## EXERCISE DIRECTIONS
Going line by line through the material below, tally those that contain the word "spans" and give the count by itself.

□ □ □ □ □

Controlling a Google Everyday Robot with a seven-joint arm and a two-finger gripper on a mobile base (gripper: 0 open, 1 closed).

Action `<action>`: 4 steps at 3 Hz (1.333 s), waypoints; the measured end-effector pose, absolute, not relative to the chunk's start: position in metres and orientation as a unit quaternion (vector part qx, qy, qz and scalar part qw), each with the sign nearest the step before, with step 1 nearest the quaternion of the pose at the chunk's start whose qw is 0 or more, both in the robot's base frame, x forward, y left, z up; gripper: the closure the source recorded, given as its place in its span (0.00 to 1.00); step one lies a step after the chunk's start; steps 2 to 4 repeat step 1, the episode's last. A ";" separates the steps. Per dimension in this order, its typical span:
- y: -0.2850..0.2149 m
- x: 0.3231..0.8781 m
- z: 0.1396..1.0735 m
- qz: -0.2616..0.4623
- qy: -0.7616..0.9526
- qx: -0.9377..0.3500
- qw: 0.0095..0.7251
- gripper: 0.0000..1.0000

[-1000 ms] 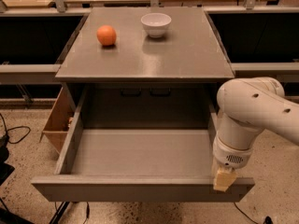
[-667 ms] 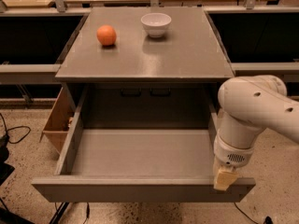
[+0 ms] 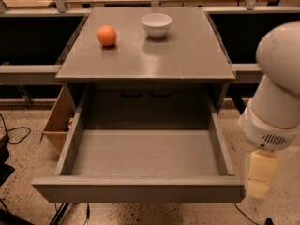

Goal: Open top drawer

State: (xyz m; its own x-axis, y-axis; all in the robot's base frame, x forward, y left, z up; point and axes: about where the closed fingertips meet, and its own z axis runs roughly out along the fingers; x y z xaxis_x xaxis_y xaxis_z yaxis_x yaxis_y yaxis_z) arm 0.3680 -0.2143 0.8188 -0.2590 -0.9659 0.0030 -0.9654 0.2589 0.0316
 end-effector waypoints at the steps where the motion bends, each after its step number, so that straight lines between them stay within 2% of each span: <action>1: -0.214 0.359 0.912 0.068 -0.794 0.603 -0.034 0.00; 4: -0.214 0.359 0.912 0.068 -0.794 0.603 -0.034 0.00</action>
Offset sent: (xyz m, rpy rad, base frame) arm 0.0000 0.0000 0.0000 0.0000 0.0000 0.0000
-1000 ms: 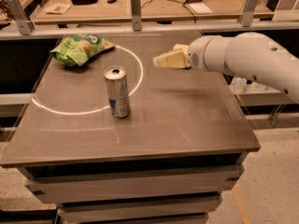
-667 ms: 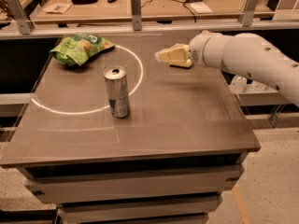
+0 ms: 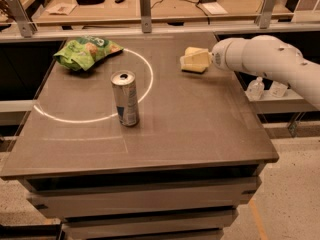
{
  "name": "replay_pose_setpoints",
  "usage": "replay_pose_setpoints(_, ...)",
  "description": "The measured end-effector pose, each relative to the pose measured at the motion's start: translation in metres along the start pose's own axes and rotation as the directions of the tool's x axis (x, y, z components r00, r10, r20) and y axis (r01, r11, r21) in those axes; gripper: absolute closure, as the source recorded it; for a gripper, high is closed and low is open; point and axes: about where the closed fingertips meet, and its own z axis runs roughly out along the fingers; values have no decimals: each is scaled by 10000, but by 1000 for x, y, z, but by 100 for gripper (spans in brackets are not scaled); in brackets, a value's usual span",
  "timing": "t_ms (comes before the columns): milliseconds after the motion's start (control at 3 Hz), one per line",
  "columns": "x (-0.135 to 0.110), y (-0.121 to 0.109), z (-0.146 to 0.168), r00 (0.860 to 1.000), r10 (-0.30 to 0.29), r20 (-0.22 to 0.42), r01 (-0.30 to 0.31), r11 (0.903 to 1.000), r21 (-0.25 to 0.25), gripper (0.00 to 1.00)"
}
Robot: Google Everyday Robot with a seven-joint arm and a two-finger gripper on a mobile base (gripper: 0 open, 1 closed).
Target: Move sponge near green rice chip bag
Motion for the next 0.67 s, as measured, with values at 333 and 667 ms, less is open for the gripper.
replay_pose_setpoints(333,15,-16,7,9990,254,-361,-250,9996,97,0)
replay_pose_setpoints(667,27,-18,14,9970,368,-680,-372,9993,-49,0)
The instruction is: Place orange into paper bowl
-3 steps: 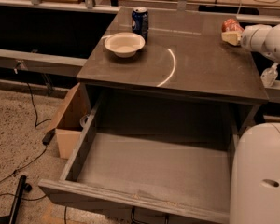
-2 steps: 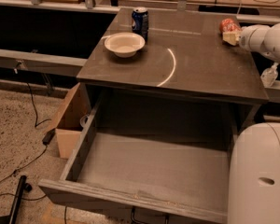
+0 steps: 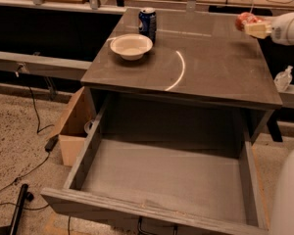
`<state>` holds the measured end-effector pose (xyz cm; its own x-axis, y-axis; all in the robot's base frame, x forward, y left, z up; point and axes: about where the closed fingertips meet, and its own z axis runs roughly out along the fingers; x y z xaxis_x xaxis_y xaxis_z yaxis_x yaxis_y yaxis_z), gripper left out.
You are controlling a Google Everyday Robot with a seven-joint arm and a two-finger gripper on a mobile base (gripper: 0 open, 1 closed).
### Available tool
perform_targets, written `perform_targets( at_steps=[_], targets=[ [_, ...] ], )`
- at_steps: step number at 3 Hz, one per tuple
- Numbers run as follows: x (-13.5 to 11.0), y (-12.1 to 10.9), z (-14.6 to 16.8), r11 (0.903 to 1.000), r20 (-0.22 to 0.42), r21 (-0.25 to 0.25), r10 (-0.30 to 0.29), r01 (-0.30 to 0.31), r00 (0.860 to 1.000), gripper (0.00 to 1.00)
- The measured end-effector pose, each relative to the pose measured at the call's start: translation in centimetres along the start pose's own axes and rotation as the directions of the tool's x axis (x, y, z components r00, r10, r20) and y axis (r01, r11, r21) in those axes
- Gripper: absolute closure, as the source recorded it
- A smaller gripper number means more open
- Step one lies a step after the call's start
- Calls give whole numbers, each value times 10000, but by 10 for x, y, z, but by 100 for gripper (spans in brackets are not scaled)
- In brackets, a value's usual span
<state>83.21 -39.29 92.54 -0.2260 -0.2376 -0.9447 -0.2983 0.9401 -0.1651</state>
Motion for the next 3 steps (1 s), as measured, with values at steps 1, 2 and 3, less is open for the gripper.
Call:
perform_targets(
  at_steps=[1, 2, 3],
  targets=[
    [-24, 33, -75, 9855, 470, -1675, -180, 257, 9987, 100],
    [-24, 63, -98, 9597, 638, -2785, -209, 379, 9977, 100],
    [-24, 66, -98, 9573, 606, -2865, -228, 393, 9979, 100]
  ],
)
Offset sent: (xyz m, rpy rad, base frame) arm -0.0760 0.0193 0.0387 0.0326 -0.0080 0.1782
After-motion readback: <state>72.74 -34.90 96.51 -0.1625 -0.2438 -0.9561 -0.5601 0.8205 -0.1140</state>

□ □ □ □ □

## PROBLEM SOLUTION
2